From the Arratia abstract:
“The monophyly of the total group Teleostei, which now includes Triassic pholidophorids, is supported by numerous synapomorphies.” This, of course, would be “Pulling a Larry Martin“, which happens frequently out there. Remember, it is better to define a clade by establishing two taxa that recover a last common ancestor on a wide gamut, comprehensive cladogram. Don’t rely on a few or a few dozen traits. Convergence must be allowed in your hypothetical model, because convergence and reversal did happen.
Arratia also wrote,
“Prohalecites from the Ladinian/Carnian (Triassic; c. 240 Ma) boundary represents the oldest stem teleost.” That piqued my interest in this tiny fish only half as long as a human finger.
According to Arratia,
“during most of the last 170 years there has been a dichotomy in the treatment of teleosts, where fossil and living groups have been studied separately, including distinct classifications.”
Looking at the simple cladogram in figure 5 of Arratia 2015,
it looks like Teleostei includes Pholidophorus, Leptolepis, their last common ancestor and all descendants. Two other cladograms are shown in Arratia figure 8 based on earlier analyses. A full page cladogram is shown in Arratia figure 9 placing Amia and Lepisosteus as two of five outgroup taxa. Basal ingroup taxa include Pachycormus and Aspidorhynchus. Synapomorphies were listed for each node followed by a report on the pertinent traits. All this was for nought because the phylogenetic context was incomplete and invalid.

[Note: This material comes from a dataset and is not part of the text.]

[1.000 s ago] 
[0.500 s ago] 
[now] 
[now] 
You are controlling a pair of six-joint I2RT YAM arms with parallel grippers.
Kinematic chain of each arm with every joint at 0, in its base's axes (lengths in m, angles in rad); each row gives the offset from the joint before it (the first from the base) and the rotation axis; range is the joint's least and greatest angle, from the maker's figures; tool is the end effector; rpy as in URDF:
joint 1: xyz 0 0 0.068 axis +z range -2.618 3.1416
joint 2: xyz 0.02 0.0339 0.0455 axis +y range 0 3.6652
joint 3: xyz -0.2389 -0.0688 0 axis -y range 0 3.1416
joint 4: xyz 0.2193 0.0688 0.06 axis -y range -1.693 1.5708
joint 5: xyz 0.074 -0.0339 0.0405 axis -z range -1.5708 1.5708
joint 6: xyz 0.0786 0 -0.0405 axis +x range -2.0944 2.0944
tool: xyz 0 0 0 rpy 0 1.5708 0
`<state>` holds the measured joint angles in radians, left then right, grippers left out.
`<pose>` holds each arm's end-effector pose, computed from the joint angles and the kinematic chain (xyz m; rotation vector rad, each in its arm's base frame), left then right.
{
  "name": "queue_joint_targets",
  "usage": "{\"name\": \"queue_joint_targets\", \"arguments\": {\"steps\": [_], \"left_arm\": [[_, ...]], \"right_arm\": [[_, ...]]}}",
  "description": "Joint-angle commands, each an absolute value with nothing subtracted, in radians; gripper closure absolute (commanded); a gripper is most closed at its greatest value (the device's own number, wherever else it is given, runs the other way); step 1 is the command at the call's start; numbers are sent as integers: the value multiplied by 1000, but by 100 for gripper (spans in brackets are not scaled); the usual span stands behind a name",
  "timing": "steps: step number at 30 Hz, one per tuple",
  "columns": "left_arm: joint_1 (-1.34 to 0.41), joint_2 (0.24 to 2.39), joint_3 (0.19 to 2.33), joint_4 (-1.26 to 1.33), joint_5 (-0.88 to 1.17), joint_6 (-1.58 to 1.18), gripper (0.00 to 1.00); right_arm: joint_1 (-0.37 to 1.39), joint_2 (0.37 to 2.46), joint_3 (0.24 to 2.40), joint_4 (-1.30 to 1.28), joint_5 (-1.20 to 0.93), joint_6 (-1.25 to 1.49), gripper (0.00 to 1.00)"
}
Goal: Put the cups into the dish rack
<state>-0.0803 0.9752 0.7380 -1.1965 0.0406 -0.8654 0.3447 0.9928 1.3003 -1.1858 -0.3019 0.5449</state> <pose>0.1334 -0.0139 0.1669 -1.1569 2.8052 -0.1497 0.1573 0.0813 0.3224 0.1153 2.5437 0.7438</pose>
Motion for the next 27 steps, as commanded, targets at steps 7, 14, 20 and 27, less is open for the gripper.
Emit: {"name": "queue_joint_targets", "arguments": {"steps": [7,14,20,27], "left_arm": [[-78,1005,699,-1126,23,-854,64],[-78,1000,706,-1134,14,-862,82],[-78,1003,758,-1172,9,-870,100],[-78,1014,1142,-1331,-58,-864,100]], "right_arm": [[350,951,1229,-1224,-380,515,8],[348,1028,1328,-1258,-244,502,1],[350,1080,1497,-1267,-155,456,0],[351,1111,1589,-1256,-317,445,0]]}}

“The results demonstrate the importance of including fossil teleosts in the phylogenetic analysis, especially because some of their characters and combination of characters introduce a new perspective in understanding the origin and early radiation of the group, and indirectly provide a new scenario to interpret homologous characters.”

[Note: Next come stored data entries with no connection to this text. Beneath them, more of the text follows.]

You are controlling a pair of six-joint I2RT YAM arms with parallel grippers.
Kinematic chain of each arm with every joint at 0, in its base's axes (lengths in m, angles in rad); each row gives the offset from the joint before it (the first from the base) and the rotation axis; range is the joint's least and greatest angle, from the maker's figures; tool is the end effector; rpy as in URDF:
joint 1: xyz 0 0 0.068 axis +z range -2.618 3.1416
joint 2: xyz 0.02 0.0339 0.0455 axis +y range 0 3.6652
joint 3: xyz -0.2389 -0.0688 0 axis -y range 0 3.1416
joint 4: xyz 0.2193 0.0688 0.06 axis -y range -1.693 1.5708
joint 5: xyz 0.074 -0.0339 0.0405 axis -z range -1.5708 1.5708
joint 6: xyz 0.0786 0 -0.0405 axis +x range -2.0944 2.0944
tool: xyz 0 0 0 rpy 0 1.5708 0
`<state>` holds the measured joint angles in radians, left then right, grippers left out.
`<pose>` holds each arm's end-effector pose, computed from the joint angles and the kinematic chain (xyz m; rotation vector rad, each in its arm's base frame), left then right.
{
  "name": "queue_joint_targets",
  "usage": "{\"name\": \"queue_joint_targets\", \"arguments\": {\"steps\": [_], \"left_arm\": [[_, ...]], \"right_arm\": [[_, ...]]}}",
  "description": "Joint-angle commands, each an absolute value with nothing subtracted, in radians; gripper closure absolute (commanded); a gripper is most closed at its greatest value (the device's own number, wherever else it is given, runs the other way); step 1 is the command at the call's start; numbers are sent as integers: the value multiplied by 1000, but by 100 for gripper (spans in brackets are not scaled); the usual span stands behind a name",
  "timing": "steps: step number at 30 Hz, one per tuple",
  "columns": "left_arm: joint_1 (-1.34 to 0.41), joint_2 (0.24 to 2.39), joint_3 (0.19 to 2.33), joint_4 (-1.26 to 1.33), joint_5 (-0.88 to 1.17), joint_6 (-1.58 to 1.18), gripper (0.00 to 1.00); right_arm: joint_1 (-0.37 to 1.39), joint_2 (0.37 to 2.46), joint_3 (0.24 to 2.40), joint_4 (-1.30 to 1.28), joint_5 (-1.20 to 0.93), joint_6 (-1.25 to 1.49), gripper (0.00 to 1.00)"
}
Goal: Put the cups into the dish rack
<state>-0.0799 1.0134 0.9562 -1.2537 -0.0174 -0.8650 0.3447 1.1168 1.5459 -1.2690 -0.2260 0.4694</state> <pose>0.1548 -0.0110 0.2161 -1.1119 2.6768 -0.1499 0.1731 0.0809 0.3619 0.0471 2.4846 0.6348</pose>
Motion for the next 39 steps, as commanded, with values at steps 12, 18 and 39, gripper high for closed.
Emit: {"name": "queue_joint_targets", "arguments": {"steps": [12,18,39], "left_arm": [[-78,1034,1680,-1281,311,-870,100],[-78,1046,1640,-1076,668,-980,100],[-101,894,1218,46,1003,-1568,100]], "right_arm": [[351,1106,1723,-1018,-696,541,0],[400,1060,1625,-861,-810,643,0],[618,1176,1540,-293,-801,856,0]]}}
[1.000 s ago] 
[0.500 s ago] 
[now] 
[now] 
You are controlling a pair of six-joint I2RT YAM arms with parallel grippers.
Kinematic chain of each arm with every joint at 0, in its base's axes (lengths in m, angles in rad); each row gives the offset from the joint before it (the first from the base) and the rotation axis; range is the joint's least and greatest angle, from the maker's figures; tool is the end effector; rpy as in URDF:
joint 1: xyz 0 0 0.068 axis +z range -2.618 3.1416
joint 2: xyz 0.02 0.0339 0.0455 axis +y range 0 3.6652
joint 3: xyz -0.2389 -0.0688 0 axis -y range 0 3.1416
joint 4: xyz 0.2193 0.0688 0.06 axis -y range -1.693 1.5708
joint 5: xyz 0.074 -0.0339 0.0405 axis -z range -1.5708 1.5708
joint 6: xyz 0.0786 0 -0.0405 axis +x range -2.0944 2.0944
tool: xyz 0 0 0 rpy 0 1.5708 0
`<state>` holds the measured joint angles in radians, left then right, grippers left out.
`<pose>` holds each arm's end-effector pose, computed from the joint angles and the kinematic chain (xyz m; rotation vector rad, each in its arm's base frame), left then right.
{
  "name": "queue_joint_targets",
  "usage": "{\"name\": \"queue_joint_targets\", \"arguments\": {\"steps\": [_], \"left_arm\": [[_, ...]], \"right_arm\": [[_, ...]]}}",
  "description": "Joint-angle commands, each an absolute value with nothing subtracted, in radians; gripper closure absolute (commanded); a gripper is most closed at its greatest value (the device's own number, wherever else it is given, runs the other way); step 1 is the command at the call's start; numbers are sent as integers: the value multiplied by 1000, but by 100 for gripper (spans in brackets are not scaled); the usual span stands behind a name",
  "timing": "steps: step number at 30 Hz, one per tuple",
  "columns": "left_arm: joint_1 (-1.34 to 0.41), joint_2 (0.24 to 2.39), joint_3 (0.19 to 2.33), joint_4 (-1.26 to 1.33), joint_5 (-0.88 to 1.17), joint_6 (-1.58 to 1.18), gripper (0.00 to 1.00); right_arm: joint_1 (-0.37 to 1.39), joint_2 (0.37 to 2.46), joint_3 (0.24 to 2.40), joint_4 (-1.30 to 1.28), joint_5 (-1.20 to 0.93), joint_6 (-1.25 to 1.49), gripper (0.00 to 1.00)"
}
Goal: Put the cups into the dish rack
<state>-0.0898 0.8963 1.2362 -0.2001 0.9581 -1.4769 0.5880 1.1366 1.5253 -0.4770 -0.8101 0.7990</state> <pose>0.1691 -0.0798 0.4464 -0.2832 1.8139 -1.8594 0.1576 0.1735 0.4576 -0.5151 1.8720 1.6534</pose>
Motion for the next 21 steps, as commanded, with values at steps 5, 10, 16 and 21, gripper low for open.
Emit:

It goes without saying that Arratia 2015 did not include
placoderms, or lobefins in a teleost clade defined by Pachycormus and Aspidorhynchus in the LRT.
Prohalecites demonstrates, once again,
phylogenetic miniaturization at the genesis of a major clade, despite its late (Middle Triassic) appearance in the fossil record.
Was Prohalecites larger in the Silurian?
Maybe. It’s worth looking for. Or maybe bony fish began by neotony.
Earlier we looked at the origin of bone ‘islands’
on a cartilage substrate in the hatchlings and juveniles of the extant taxon, Amia. Prohalecites documents the origin of bone in the tiny adult bony fish descendants of hybodont sharks.
Arratia G and Tintori A 1999. The caudal skeleton of the Triassic actinopterygian †Prohalecites and its phylogenetic position, p. 121–142. In: Mesozoic Fishes 2—Systematics and Fossil Record. G. Arratia and H.-P. Schultze (eds.). Verlag Dr. F. Pfeil, München.
Arratia G 2015. Complexities of early Teleostei and the evolution of particular morphological structures through time. Copeia 103(4):999–1025.
Bellotti C 1857. Descizione di alcune nuove specie di pesci fossili di Perledo e di altre localtta lombarde. 419–432. In Sopani A (ed) Studi geologici sulla Lomabardia. Editore Turati, Milano.
Deecke W 1889. Über Fischea ùs verschiedenen Horizonten der Trias. Palaeontogaphica 45:97–138.
Müller J 1845. Über den Bau und die Grenzen der Ganoiden, und über das natürliche System der Fische. Physikalisch-Mathematische Abhandlungen der ko¨niglichen Akademie der Wissenschaften zu Berlin 1845:117–216.
Tintori A 1990. The actinopterygian fish Prohalecites from the Triassic of northern Italy. Palaeontology 33:155–174.